PROBLEM TO SOLVE
Retype word for word the lines of the data below, from the first to the one bearing "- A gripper", with that one included.
────
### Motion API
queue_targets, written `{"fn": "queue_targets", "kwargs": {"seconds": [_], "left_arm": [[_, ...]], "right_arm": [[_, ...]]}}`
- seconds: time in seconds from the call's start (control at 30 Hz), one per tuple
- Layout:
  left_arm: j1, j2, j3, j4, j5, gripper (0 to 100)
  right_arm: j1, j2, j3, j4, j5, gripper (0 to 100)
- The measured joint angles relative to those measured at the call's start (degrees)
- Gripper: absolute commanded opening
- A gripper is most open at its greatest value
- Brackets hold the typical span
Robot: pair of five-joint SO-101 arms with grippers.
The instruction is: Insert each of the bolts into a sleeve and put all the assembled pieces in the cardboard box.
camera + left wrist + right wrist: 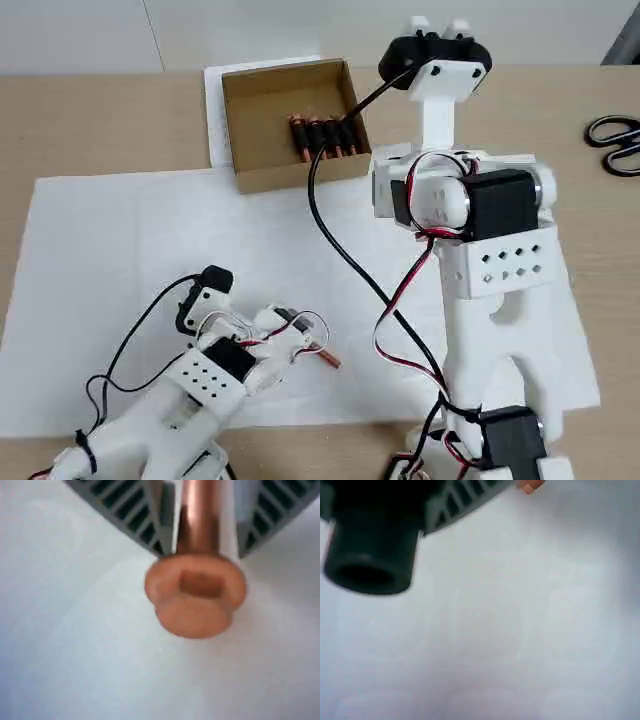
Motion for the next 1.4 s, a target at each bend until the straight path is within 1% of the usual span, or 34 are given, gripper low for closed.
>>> {"fn": "queue_targets", "kwargs": {"seconds": [0.13, 0.2, 0.43, 0.5, 0.57, 0.67, 0.73, 0.77, 0.83, 0.87, 0.93, 1.0, 1.07, 1.13, 1.2, 1.27, 1.33, 1.4], "left_arm": [[-0.79, 2.2, -0.18, -1.67, -0.79, 7], [-1.05, 2.99, -0.26, -2.55, -1.49, 0], [-1.32, 4.13, -2.55, -2.2, -2.2, 1], [-0.7, 4.22, -5.27, 0.88, -2.29, 1], [0.35, 3.87, -10.64, 5.63, -2.37, 1], [1.23, 0.79, -20.57, 15.38, -2.9, 1], [0.79, -2.64, -28.4, 22.42, -5.27, 1], [-0.09, -4.13, -32.62, 25.49, -7.3, 1], [-3.6, -6.33, -40.44, 29.01, -13.27, 1], [-5.71, -6.95, -43.87, 29.63, -17.67, 1], [-9.93, -7.03, -48.62, 29.01, -28.75, 1], [-12.92, -6.86, -49.76, 25.32, -41.85, 1], [-13.27, -6.86, -49.76, 19.43, -55.47, 1], [-13.36, -6.68, -49.76, 12.92, -64.79, 1], [-14.33, -6.07, -49.76, 8.44, -67.69, 1], [-14.51, -4.92, -49.76, 6.24, -68.92, 1], [-14.59, -3.34, -49.76, 4.84, -68.92, 1], [-14.77, -1.05, -49.76, 2.73, -68.92, 1]], "right_arm": [[0.0, 0.0, 0.0, 0.0, 0.0, 0.4], [0.0, 0.0, 0.0, 0.0, 0.0, 0.4], [0.0, 0.0, 0.0, 0.0, 0.0, 0.4], [0.0, 0.0, 0.0, 0.0, 0.0, 0.4], [0.0, 0.0, 0.35, 0.0, 0.0, 0.4], [0.0, 0.0, 2.81, 0.0, 0.0, 0.4], [0.18, 0.0, 4.75, -0.09, 0.0, 0.5], [0.18, 0.0, 5.98, -0.62, 0.0, 0.6], [0.7, 0.0, 9.41, -2.9, 0.0, 0.6], [1.23, 0.0, 11.6, -4.57, 0.0, 0.6], [2.9, 0.0, 16.18, -8.97, 0.09, 0.7], [3.52, 0.0, 21.01, -13.36, 1.32, 0.7], [2.99, -0.44, 25.49, -17.76, 1.76, 0.7], [1.41, -3.34, 30.95, -21.89, 1.93, 0.7], [-1.58, -8.88, 36.75, -25.58, 2.11, 0.7], [-5.1, -16.7, 43.52, -29.54, 2.29, 0.6], [-6.33, -26.37, 51.43, -34.99, 2.37, 0.4], [-6.07, -36.84, 60.92, -41.67, 2.37, 0.3]]}}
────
EXPECTED OUTPUT
### Motion API
queue_targets, written `{"fn": "queue_targets", "kwargs": {"seconds": [_], "left_arm": [[_, ...]], "right_arm": [[_, ...]]}}`
- seconds: time in seconds from the call's start (control at 30 Hz), one per tuple
- Layout:
  left_arm: j1, j2, j3, j4, j5, gripper (0 to 100)
  right_arm: j1, j2, j3, j4, j5, gripper (0 to 100)
- The measured joint angles relative to those measured at the call's start (degrees)
- Gripper: absolute commanded opening
- A gripper is most open at its greatest value

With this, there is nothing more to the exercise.